Knowledge Acquisition via Analogy, Examples, and Sketching
A project in the DARPA Rapid Knowledge Formulation Initiative
Principal Investigator: Kenneth D. Forbus
Research Scientist: Ron Ferguson
The goal of this project is to use ideas from cognitive science to develop a set of ideas, techniques, and components that enable the construction of systems that domain experts can use to interactively create, inspect, extend, and maintain large scale knowledge bases. Cognitive science is making solid progress in discovering how people reason with and learn from examples, how people use analogy and metaphor to communicate, and how people use their visual systems to help them understand the world. Using techniques from AI and other areas of computer science, we have been using these ideas to create technologies that come closer in performance to human-style breadth and flexibility. In this project we will apply this approach to the problems of Rapid Knowledge Formation in three areas:
- Reasoning and learning from examples and analogies. We will
develop an analogical abduction system
that enables expert-supplied examples to be retrieved and used to solve new
problems, without the hand-tailoring of indexes or the domain-specific
algorithms required by today's case-based reasoning technology. We will develop an Examples Memory System that combines conservative, incremental
learning with analogical abduction, to acquire generalizations from multiple
examples.
- Using analogy and metaphor
in communication. We will develop techniques for interpreting
sentence-level metaphors, to enable experts to communicate more naturally
with knowledge acquisition systems. We will develop techniques for interpreting
explanatory analogies so that experts can engage in extended analogies in
dialogs with knowledge acquisition systems.

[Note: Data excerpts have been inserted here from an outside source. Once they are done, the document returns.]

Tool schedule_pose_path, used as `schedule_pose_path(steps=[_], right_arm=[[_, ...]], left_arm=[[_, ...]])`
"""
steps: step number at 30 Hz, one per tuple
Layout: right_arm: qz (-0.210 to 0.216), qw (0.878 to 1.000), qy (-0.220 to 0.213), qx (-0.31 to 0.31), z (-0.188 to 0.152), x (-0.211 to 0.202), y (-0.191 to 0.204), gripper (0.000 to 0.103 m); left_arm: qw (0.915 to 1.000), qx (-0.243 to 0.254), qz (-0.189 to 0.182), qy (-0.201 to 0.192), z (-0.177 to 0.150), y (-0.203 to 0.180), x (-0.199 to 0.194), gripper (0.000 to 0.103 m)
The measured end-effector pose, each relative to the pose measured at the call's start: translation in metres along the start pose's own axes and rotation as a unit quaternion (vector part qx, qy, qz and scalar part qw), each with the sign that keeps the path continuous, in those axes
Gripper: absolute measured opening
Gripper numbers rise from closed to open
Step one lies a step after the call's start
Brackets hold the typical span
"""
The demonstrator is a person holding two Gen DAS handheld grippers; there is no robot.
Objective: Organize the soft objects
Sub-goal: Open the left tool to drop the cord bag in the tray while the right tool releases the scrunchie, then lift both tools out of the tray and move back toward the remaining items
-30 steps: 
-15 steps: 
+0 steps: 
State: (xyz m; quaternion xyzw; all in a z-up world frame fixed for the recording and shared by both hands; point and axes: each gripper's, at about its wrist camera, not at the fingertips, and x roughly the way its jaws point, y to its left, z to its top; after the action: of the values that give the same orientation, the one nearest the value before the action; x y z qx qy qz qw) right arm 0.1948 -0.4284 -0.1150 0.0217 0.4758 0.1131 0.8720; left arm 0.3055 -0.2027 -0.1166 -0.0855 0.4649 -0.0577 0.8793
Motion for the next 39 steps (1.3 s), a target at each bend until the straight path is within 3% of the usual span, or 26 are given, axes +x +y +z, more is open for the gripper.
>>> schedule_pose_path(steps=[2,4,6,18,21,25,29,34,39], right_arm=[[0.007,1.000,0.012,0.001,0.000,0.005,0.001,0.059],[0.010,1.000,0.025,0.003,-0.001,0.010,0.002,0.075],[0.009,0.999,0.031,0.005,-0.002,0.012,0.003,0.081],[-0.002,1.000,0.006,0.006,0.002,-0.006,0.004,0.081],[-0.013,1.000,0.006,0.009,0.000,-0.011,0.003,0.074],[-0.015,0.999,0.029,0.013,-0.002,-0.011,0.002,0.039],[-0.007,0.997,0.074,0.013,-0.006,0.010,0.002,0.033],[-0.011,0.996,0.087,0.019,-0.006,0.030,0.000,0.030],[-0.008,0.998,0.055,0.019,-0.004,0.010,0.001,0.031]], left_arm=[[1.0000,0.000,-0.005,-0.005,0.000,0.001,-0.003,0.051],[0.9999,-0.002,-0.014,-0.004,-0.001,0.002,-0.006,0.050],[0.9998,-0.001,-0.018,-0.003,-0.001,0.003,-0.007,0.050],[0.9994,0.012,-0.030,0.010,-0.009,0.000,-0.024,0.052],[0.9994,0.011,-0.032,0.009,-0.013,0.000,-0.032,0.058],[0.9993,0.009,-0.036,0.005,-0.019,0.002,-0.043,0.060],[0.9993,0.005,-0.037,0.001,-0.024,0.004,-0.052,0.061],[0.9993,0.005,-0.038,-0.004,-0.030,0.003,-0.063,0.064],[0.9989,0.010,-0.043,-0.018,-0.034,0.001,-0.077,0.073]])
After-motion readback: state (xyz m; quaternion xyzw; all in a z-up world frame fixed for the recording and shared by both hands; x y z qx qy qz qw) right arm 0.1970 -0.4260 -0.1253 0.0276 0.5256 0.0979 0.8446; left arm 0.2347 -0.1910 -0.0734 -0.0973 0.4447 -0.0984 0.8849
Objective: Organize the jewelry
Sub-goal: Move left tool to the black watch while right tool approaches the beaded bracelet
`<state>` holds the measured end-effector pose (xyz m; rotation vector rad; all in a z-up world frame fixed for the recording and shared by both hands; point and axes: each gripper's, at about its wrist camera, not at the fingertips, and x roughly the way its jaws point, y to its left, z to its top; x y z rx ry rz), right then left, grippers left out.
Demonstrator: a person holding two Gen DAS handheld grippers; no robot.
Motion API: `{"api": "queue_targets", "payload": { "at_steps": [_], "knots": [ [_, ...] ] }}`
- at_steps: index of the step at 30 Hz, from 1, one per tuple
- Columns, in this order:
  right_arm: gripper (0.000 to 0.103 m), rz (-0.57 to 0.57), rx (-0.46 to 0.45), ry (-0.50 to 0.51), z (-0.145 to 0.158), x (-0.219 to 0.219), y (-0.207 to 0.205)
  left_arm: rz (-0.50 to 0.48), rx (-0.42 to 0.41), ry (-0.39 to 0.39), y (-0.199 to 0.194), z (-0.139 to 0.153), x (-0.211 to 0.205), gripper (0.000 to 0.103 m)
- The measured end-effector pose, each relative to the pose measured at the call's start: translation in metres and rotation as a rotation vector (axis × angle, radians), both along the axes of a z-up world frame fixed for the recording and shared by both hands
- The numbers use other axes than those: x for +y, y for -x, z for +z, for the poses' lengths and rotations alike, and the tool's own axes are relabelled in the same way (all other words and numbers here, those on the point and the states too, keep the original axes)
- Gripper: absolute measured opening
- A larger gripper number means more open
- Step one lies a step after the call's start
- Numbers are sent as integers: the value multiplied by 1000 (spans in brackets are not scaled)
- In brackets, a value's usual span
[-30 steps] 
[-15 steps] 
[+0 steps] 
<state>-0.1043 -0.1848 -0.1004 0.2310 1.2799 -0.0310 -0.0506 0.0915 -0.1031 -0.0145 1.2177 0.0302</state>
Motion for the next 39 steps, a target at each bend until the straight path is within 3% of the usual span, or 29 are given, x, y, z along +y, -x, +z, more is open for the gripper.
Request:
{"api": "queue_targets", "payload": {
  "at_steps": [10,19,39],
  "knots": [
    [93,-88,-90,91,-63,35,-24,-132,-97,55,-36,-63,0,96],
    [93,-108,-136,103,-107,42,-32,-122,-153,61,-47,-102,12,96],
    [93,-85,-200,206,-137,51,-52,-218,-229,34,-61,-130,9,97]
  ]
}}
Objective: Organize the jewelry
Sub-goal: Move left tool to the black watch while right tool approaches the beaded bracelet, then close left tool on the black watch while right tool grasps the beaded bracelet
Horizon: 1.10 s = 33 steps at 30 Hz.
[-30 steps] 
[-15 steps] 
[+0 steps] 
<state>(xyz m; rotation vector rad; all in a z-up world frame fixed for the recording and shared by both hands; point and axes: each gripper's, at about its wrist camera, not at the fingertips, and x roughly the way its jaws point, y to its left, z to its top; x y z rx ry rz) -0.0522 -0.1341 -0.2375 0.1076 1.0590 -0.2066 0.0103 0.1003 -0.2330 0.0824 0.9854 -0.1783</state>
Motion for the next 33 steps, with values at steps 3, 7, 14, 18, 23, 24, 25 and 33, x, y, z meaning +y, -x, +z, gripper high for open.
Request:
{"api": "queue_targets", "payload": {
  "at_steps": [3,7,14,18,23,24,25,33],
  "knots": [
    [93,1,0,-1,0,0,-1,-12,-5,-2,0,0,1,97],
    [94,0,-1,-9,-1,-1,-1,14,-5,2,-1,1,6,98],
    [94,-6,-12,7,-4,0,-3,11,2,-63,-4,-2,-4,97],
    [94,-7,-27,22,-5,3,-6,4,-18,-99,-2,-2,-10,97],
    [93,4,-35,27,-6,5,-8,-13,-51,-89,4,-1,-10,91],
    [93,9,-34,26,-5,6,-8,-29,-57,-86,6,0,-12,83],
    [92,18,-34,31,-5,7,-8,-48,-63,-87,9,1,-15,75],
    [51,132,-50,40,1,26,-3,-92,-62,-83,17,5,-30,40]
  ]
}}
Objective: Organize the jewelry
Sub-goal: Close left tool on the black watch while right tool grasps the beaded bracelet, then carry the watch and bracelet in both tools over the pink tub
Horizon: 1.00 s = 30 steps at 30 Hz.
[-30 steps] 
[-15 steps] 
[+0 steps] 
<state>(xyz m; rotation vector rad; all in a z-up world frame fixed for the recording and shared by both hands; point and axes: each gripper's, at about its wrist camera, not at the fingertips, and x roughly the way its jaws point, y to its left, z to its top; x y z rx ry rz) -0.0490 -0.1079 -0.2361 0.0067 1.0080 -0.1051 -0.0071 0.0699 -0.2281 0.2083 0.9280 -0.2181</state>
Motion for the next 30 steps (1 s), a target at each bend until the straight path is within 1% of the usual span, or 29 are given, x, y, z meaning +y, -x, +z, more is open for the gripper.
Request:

- Sketching for knowledge acquisition. Sketching is a natural way people use to explain and apprehend complex ideas, especially when they involve space (literally or metaphorically). Our goal is to push the state of the art to the point where experts and knowledge acquisition systems can interact via sketching. This requires developing a spatial reasoning engine that provides human-like perceptual services, a graphical symbology domain theory that describes how visual and spatial information are used to convey meaning, an everyday physical semantics domain theory that specifies aspects of common sense physics commonly used in sketches, and sketch generation and modification techniques that will enable knowledge acquisition software to graphically express its own knowledge when interacting with experts.
These ideas, techniques, and components will be tested in two ways. First, they will be used in end-to-end systems being created as integrated team efforts under RKF, through subcontracts with two integrated teams (Cycorp and SRI). Second, we will create a sketching Knowledge Entry Associate (sKEA) that uses knowledge-rich multimodal interface techniques to interact with experts via sketching. sKEA will also be provided to collaborating integrated teams, to provide a complement to the forms-based and text/hypertext-based interfaces they are creating.